Keywords

1 Introduction

Human action recognition is an important factor and key research object for the development of artificial intelligence. The purpose of human action recognition is to predict the type of action visually. And it had important applications in security monitoring, intelligent video analysis, group behavior recognition and other fields, such as the detection abnormal behavior in ship navigation and the identification of dangerous people in the transportation environment of subway stations. Other scholars had applied action recognition technology to smart home, where daily behavior detection, fall detection, and dangerous behavior recognition were getting more and more concentrate from researchers.

Literature [1] proposed an improved dense trajectories (referred to as iDT), which is currently widely used. The advantage of this algorithm is that it is stable and reliable, but the recognition speed was slow. With the innovation and development of deep learning technology, the method of image recognition had been further developed. Literature [2] had designed a new CNN (Convolutional Neural Network) action recognition network-3D Convolutional Network, This net extracted features from both temporal and spatial dimensions and performs 3D convolution to capture motion information in multiple adjacent frames for human action recognition. In the literature [3], a two-stream expansion 3D convolutional network (referred to as TwoStream-I3D) was used for feature extraction. And in literature [4], Long Short-Term Memory (referred to as LSTM) had been used.

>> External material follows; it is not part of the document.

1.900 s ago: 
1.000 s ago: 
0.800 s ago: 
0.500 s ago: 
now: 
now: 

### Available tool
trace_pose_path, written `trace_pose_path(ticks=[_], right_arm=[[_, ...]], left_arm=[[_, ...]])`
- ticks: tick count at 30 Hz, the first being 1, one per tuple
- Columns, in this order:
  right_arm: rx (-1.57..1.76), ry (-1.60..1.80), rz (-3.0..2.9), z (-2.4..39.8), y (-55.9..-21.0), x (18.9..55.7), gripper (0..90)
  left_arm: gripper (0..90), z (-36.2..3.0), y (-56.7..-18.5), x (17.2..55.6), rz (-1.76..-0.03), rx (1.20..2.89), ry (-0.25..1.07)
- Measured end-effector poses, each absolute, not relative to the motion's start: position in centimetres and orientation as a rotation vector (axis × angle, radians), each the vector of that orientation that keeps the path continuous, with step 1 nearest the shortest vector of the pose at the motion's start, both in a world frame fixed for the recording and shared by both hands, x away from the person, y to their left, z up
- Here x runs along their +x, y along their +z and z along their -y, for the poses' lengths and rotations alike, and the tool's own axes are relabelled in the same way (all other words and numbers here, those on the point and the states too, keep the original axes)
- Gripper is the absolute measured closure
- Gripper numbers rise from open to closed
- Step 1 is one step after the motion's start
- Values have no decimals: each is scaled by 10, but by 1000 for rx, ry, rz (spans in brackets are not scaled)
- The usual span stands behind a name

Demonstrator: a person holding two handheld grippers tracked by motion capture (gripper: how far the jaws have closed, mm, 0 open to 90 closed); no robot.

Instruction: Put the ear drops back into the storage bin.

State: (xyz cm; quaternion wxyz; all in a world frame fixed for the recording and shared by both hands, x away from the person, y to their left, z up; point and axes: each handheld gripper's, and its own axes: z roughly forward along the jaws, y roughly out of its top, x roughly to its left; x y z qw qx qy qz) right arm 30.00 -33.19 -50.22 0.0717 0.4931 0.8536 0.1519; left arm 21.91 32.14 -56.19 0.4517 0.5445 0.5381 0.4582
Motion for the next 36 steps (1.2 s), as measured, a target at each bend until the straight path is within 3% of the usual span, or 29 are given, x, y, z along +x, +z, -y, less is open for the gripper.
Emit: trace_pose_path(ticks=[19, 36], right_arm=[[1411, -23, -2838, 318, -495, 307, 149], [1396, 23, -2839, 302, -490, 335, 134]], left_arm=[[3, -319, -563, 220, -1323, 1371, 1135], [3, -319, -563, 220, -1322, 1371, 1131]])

In papers that use the two-stream network structure, researchers have further improved the two-stream network. The literature [4] used a two-stream network structure based on the proposed temporal segmentation network (TSN) for human action recognition, literature [5] used a deep network based on learning weight values to recognize action types, literature [6] uses a ResNet network structure. As the connection method of dual-stream network, and the literature [7] used a new two-stream that is three-dimensional convolutional neural network (I3D) based on a two-dimensional convolutional neural network to recognize human actions. These types of deep learning methods lead to a significant increase in the accuracy of action recognition.

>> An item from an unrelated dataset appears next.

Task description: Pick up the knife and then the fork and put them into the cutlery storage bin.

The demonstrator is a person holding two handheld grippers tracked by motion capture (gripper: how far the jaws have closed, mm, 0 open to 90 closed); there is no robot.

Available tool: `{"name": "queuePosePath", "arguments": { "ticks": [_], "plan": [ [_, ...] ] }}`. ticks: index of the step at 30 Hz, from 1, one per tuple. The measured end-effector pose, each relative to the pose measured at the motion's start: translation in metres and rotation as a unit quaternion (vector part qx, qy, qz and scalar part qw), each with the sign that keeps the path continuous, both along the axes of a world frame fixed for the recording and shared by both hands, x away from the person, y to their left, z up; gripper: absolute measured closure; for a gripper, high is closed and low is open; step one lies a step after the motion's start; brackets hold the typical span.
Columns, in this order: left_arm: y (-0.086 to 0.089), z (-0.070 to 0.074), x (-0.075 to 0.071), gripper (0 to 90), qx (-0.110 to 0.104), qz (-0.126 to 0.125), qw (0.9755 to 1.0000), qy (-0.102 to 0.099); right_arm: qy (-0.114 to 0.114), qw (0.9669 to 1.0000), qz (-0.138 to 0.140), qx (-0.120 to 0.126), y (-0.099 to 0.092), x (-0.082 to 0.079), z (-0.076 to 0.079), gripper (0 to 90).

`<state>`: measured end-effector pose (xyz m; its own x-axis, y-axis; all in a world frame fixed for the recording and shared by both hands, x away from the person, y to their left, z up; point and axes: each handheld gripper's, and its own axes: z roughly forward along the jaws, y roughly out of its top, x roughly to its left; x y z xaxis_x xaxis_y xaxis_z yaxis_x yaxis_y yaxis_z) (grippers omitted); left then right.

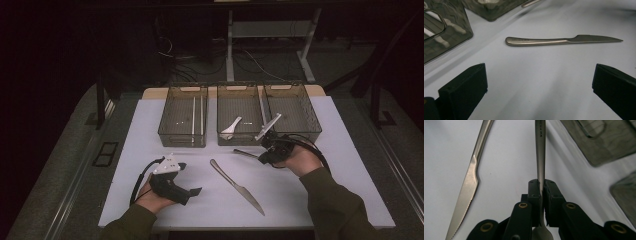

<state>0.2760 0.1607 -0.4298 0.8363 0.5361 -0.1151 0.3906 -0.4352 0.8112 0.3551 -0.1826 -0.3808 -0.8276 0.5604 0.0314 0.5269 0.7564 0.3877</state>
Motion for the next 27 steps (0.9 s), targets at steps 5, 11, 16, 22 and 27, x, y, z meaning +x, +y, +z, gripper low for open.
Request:
{"name": "queuePosePath", "arguments": {
  "ticks": [5,11,16,22,27],
  "plan": [
    [0.0,0.0,0.0,0.0,0.001,-0.001,1.0,0.001,-0.006,0.9997,-0.013,0.019,-0.016,-0.002,0.008,83.9],
    [0.0,-0.001,0.0,0.0,0.002,-0.001,1.0,0.001,-0.012,0.9988,-0.03,0.036,-0.032,-0.004,0.016,83.8],
    [0.0,-0.001,0.0,0.0,0.002,-0.001,1.0,0.002,-0.02,0.9977,-0.039,0.051,-0.043,-0.006,0.023,83.8],
    [0.0,-0.001,0.0,0.0,0.003,-0.001,1.0,0.002,-0.032,0.9963,-0.054,0.059,-0.057,-0.003,0.034,83.8],
    [0.0,-0.001,0.0,0.0,0.002,-0.001,1.0,0.002,-0.044,0.9947,-0.068,0.063,-0.067,0.002,0.044,83.8]
  ]
}}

All the above improvements were based on convolutional neural networks, and the spatially and temporally based self-attentive convolution-free action classification methods had been proposed in the literature [8], which could learn features directly from frame-level patch sequence data. This type of method directly assigned weight values through the attention mechanism, which increases the complexity of model processing and ignores the structural information of the picture itself during pre-processing and feature extraction.

For human behaviour action recognition in video data or image data, both need to transform the data carrier into sequence images, then recognizing human actions in static images can be transformed into an image classification problem. The advantage of the convolution method applied to the action classification in the image is that it could learn through hierarchical transfer, save the reasoning and perform new learning on subsequent levels, and feature extraction had been performed when training the model. There was no need to repeat this operation. However, on those data which was not pre-processed, it was not possible to rotate and scale images with different scales, and the human features extracted using convolution operations do not reflect the overall image description (e.g., “biking” and “repairing” may be divided into one category), so it is necessary to use attention network to recognize local attribute features.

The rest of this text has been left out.